FyreToolkit API Reference

Production-grade ML infrastructure APIs. Test everything right here with our interactive playground featuring realistic mock responses and state management.

Base URL

https://api.fyreops.com/v1

Auth

HTTP Basic Auth (API key as username)

Playground: Use the right panel to test every endpoint with realistic mock data. Create models, deploy them, run predictions, manage batch jobs - all with persistent state during your session. No backend required!

JSON in / JSON out HTTPS only RESTful design Comprehensive error codes

Quickstart

Get started in 60 seconds. Follow these steps to make your first successful request.

1) Get an API Key

Click Get API Key in the top navigation. For this playground, use the demo key: sk_live_demo_12345

2) Make your first request

List your deployed models to verify authentication:

GET /models

Authentication: Uses HTTP Basic Auth. Provide your API key as the username, leave password blank.

3) Try it in the playground

Click List Models in the sidebar, then hit Send Request. You'll get a realistic response showing available models.

4) Explore capabilities

Use the Quick Test wizard to:

Run predictions on sentiment models
Create and monitor batch jobs
Deploy new models
View performance metrics

Authentication

The FyreToolkit API uses API keys to authenticate requests. API keys carry privileges, so keep them secure and never expose them in client-side code.

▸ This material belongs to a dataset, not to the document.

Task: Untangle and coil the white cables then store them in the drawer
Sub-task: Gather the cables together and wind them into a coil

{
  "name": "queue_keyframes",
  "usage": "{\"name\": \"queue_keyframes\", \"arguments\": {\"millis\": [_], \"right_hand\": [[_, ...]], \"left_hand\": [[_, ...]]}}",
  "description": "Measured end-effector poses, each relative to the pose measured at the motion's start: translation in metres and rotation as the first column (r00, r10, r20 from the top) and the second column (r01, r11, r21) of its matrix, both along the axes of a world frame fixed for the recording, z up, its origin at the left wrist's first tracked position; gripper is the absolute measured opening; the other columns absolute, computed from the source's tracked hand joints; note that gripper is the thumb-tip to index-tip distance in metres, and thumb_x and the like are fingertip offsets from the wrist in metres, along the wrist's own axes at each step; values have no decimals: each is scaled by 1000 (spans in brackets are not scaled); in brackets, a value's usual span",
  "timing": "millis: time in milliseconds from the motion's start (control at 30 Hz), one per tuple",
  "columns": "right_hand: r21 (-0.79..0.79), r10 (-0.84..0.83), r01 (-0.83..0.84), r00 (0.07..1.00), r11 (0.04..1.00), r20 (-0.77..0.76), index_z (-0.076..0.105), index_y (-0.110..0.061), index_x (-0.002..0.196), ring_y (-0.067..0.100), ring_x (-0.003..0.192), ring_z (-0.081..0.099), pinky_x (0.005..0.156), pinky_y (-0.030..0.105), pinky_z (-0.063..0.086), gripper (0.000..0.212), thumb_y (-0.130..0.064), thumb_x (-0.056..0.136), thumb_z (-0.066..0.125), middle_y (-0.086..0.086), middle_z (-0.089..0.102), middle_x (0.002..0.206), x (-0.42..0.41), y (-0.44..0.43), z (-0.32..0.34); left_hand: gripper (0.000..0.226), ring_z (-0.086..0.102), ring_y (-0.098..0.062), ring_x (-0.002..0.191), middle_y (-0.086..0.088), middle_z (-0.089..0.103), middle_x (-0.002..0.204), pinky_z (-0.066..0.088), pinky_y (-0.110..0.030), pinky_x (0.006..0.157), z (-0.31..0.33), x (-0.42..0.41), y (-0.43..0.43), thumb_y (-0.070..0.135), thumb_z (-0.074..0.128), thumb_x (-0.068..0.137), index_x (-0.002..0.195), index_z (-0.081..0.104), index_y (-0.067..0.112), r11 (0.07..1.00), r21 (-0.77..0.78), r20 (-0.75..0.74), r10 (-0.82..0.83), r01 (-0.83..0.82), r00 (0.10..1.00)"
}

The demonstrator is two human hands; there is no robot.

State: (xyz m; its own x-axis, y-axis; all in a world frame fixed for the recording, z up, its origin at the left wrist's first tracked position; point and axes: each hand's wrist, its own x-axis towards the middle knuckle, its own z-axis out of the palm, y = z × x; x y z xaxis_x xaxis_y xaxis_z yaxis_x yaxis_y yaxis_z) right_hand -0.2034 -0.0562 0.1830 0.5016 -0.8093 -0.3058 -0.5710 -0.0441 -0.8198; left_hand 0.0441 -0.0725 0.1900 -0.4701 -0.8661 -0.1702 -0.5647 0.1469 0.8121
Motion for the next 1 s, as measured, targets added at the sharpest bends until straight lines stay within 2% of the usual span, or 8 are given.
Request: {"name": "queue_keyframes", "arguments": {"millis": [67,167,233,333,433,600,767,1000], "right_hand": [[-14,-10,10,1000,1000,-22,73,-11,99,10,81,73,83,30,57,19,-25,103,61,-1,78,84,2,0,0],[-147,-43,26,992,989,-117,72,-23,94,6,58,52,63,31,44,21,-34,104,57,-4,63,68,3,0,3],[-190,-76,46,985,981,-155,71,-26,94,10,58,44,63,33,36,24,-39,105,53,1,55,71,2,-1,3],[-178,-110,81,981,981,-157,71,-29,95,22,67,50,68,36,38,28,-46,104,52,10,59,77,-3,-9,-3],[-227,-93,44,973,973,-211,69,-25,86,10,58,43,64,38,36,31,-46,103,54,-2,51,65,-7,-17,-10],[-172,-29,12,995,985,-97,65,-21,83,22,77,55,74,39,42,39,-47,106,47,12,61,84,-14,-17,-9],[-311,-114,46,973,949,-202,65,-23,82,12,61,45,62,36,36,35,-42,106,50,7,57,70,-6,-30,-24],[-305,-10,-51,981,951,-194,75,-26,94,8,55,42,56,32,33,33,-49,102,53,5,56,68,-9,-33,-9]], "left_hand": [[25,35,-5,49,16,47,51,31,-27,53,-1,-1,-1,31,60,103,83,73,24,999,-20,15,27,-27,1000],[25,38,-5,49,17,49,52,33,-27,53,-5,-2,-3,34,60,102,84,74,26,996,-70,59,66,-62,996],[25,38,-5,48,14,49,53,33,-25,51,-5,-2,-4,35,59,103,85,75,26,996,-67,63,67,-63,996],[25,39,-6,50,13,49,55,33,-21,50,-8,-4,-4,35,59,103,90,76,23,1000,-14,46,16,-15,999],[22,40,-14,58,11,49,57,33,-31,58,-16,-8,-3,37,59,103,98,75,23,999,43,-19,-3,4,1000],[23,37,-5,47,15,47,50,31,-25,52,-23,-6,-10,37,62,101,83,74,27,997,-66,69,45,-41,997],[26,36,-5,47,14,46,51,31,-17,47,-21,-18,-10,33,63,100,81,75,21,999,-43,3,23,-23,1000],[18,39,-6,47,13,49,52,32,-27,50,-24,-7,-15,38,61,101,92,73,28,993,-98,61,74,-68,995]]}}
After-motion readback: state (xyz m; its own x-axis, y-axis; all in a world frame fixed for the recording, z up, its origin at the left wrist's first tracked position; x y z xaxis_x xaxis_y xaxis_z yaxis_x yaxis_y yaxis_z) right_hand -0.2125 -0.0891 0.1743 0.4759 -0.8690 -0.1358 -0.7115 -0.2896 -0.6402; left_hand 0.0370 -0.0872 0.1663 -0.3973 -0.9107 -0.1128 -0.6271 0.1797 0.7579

Authentication is performed via HTTP Basic Auth. Provide your API key as the basic auth username. Password should be left empty.

Header	Type	Description
Authorization	string	HTTP Basic Auth value. Format: Basic base64(api_key:) Example: Basic c2tfbGl2ZV9kZW1vXzEyMzQ1Og==

Security Best Practices:

Never commit API keys to version control
Use environment variables for key storage
Rotate keys immediately if exposed
Use separate keys for dev/staging/production

Rate Limits

Rate limits ensure platform stability and fair usage. Limits vary by endpoint type and subscription plan.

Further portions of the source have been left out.